### WHAT THE TASK REQUIRES
In the data below, one line contains "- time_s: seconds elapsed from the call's" and a later one contains "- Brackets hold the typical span". Print both, with every line between them, exactly and alone.

[Collected data]

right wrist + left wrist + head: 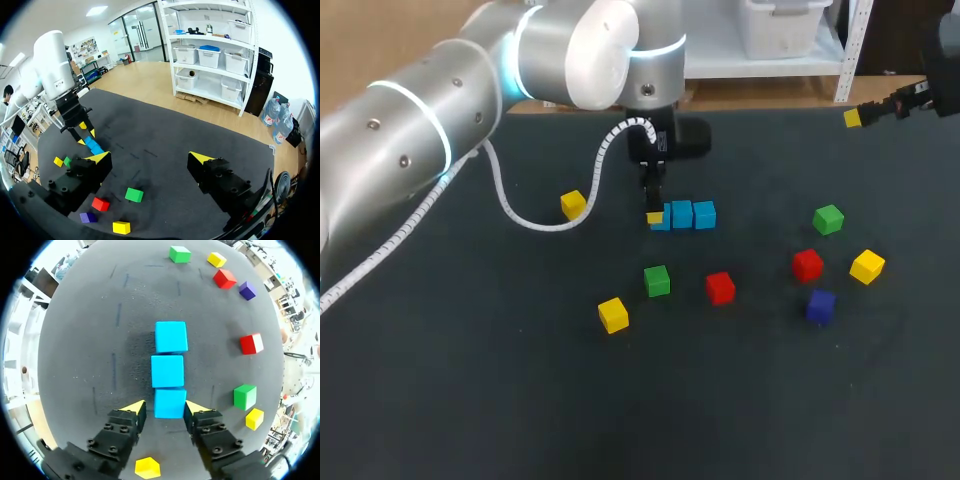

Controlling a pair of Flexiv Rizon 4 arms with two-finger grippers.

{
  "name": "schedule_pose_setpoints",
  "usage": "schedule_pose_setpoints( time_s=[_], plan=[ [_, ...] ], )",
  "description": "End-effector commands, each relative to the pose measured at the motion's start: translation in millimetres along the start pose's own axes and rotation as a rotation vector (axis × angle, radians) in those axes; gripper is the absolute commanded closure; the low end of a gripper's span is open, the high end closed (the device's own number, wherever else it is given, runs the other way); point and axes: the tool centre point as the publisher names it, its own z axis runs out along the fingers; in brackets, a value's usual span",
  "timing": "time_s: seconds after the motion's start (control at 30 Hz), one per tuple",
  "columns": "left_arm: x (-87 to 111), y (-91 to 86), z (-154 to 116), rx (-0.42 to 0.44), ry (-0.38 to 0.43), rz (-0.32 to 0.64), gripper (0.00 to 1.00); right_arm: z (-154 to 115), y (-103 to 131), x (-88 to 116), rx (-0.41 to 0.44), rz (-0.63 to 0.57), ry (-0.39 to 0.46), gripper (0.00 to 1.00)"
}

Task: Place the blue cubes, place green cubes on the blue cubes, place the yellow cubes on the green cubes, then place the red cubes on the yellow cubes, and place purple cube on the red cubes.

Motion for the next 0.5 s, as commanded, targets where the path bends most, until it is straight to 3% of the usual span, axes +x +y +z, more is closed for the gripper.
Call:
schedule_pose_setpoints(
  time_s=[0.03, 0.17, 0.2, 0.27, 0.33, 0.5],
  plan=[
    [0.9, -1.4, 0.3, -0.002, -0.003, -0.002, 0.50, 1.0, -1.2, 0.1, -0.004, -0.001, -0.003, 0.00],
    [1.0, -1.3, 0.3, -0.001, -0.003, -0.005, 0.48, 1.0, -1.2, 0.1, -0.004, -0.001, -0.003, 0.00],
    [1.2, -1.4, 0.6, -0.001, -0.002, -0.006, 0.44, 1.0, -1.2, 0.1, -0.004, -0.001, -0.003, 0.00],
    [1.4, -1.7, 1.4, 0.002, 0.000, -0.006, 0.13, 1.0, -1.2, 0.1, -0.004, -0.001, -0.003, 0.00],
    [1.5, -2.3, 2.0, 0.004, 0.001, -0.006, 0.00, 1.0, -1.2, 0.1, -0.004, -0.001, -0.003, 0.00],
    [3.5, -4.4, 1.1, 0.008, -0.002, -0.017, 0.00, 1.0, -1.2, 0.1, -0.004, -0.001, -0.003, 0.00]
  ],
)
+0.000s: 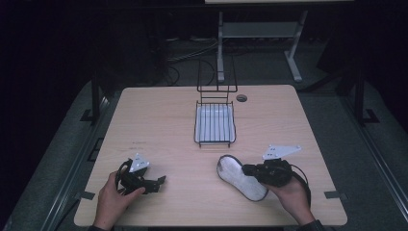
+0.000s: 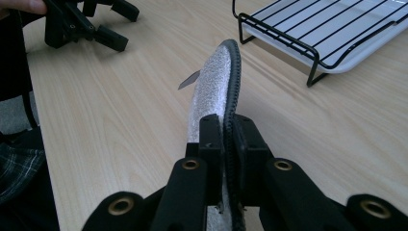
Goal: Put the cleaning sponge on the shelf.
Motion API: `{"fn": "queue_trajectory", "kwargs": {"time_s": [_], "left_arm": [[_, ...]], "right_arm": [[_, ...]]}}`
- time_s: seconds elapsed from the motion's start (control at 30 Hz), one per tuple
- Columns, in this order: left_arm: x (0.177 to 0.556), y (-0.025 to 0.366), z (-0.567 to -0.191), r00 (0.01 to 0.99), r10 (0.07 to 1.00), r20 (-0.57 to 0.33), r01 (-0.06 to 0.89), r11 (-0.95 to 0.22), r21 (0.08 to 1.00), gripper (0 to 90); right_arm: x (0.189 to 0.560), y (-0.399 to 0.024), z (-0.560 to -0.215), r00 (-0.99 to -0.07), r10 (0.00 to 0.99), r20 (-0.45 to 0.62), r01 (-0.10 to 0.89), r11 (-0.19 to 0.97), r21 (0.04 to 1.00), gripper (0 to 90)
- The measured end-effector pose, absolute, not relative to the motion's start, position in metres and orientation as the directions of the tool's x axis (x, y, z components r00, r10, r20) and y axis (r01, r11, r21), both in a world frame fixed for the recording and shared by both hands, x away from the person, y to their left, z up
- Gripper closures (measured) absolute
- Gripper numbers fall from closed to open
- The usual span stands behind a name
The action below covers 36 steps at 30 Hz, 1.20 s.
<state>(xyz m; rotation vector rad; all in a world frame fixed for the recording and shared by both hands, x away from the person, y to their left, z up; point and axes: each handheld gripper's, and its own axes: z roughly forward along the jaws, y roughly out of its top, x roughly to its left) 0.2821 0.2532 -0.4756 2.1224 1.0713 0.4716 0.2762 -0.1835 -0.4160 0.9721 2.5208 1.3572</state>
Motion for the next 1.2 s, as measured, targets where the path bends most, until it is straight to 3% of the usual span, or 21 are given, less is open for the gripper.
{"fn": "queue_trajectory", "kwargs": {"time_s": [1.2], "left_arm": [[0.282, 0.253, -0.476, 0.591, 0.807, 0.007, 0.551, -0.41, 0.727, 12.7]], "right_arm": [[0.288, -0.203, -0.397, -0.761, 0.626, 0.172, 0.468, 0.345, 0.814, 83.8]]}}
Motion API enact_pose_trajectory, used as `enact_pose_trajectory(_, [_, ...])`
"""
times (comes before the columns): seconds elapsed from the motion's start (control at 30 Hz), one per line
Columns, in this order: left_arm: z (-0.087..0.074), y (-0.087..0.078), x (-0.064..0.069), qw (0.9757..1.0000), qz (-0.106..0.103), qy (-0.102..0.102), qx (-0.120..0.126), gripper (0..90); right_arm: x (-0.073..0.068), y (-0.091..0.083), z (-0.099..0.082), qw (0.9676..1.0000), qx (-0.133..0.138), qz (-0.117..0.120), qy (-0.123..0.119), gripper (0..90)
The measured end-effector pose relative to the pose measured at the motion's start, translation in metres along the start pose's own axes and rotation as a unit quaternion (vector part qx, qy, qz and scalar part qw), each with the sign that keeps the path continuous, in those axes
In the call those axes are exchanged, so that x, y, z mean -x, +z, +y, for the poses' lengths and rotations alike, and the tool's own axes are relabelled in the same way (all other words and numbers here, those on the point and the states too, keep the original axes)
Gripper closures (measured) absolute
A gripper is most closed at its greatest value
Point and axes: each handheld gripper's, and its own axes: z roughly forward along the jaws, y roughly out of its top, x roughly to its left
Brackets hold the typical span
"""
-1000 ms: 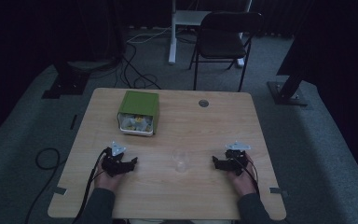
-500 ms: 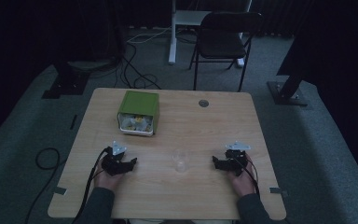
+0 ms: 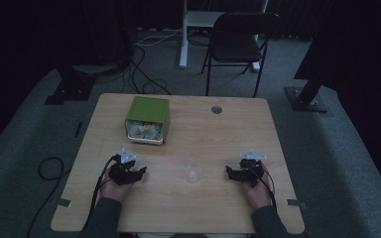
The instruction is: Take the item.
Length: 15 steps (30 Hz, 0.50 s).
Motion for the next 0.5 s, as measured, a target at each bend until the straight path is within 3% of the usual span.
enact_pose_trajectory(0.5, [0.0090, -0.0081, 0.0028, 0.9998, -0.008, 0.014, 0.010, 46.3, 0.0000, 0.0000, 0.0000, 1.0000, 0.000, 0.000, 0.000, 13.4])
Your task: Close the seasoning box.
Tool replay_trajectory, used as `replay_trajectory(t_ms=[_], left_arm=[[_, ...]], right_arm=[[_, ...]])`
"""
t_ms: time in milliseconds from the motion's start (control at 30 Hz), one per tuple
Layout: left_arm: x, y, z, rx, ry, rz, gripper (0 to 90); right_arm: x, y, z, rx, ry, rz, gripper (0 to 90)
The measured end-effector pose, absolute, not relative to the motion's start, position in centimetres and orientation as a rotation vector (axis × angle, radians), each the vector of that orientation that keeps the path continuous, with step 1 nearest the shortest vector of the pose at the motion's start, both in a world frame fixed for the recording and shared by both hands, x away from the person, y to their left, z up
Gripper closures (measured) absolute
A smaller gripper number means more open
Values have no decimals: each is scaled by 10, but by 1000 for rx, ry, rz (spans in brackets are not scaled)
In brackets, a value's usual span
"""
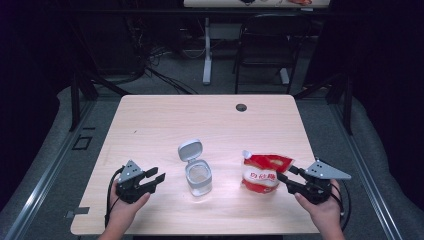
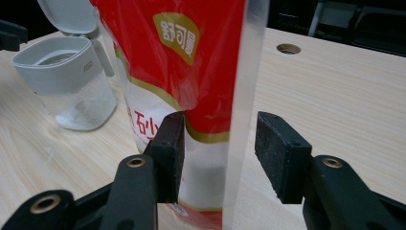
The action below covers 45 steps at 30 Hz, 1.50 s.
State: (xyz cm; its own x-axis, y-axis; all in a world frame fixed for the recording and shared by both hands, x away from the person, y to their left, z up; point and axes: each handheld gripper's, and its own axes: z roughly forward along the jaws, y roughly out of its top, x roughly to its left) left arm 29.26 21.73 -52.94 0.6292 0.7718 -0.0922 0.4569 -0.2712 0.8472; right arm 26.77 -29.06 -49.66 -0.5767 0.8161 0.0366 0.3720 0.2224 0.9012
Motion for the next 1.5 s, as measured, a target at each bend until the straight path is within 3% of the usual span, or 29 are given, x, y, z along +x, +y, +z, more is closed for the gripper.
replay_trajectory(t_ms=[467,1033,1500], left_arm=[[293,218,-530,1918,989,425,606],[295,220,-531,1922,1000,430,611],[295,221,-530,1929,1001,434,616]], right_arm=[[284,-279,-499,1038,2130,1359,540],[273,-264,-497,967,2137,1281,826],[270,-259,-498,989,2053,1203,875]])
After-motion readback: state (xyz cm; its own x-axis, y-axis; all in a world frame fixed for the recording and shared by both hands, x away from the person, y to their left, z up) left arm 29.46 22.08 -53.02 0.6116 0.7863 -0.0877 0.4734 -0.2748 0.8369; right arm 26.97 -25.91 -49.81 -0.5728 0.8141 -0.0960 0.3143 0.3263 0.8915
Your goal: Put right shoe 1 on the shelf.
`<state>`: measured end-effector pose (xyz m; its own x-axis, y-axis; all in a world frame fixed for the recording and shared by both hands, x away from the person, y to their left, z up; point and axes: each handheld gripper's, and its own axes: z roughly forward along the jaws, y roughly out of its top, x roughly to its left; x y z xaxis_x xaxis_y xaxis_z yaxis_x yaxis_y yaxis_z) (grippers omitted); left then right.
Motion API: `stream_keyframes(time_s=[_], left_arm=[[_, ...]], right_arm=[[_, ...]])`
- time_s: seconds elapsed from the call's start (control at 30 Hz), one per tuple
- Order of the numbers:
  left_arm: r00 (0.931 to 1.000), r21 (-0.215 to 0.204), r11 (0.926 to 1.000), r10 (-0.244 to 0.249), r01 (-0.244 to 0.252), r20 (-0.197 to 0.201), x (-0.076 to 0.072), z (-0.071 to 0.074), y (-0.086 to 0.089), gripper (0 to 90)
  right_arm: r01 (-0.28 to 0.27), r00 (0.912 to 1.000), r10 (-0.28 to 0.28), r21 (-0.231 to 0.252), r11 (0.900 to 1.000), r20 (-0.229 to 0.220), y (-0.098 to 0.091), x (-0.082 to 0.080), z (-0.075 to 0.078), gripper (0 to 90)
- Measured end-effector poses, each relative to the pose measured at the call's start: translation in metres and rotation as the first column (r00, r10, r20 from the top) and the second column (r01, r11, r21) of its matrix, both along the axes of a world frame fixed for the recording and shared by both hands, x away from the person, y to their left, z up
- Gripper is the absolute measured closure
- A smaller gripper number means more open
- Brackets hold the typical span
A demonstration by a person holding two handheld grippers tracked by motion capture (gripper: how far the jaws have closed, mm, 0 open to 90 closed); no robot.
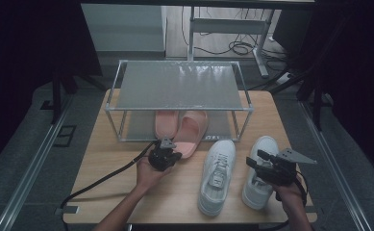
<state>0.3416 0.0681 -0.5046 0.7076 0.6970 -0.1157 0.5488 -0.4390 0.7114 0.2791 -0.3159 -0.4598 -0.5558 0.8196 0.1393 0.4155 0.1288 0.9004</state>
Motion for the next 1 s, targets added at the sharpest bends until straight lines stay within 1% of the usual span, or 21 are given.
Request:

### TASK SOLUTION
- time_s: seconds elapsed from the call's start (control at 30 Hz), one per tuple
- Order of the numbers:
  left_arm: r00 (0.931 to 1.000), r21 (-0.215 to 0.204), r11 (0.926 to 1.000), r10 (-0.244 to 0.249), r01 (-0.244 to 0.252), r20 (-0.197 to 0.201), x (-0.076 to 0.072), z (-0.071 to 0.074), y (-0.086 to 0.089), gripper (0 to 90)
  right_arm: r01 (-0.28 to 0.27), r00 (0.912 to 1.000), r10 (-0.28 to 0.28), r21 (-0.231 to 0.252), r11 (0.900 to 1.000), r20 (-0.229 to 0.220), y (-0.098 to 0.091), x (-0.082 to 0.080), z (-0.075 to 0.078), gripper (0 to 90)
- Measured end-effector poses, each relative to the pose measured at the call's start: translation in metres and rotation as the first column (r00, r10, r20 from the top) and the second column (r01, r11, r21) of its matrix, both along the axes of a world frame fixed for the recording and shared by both hands, x away from the person, y to their left, z up
- Gripper is the absolute measured closure
- A smaller gripper number means more open
- Brackets hold the typical span

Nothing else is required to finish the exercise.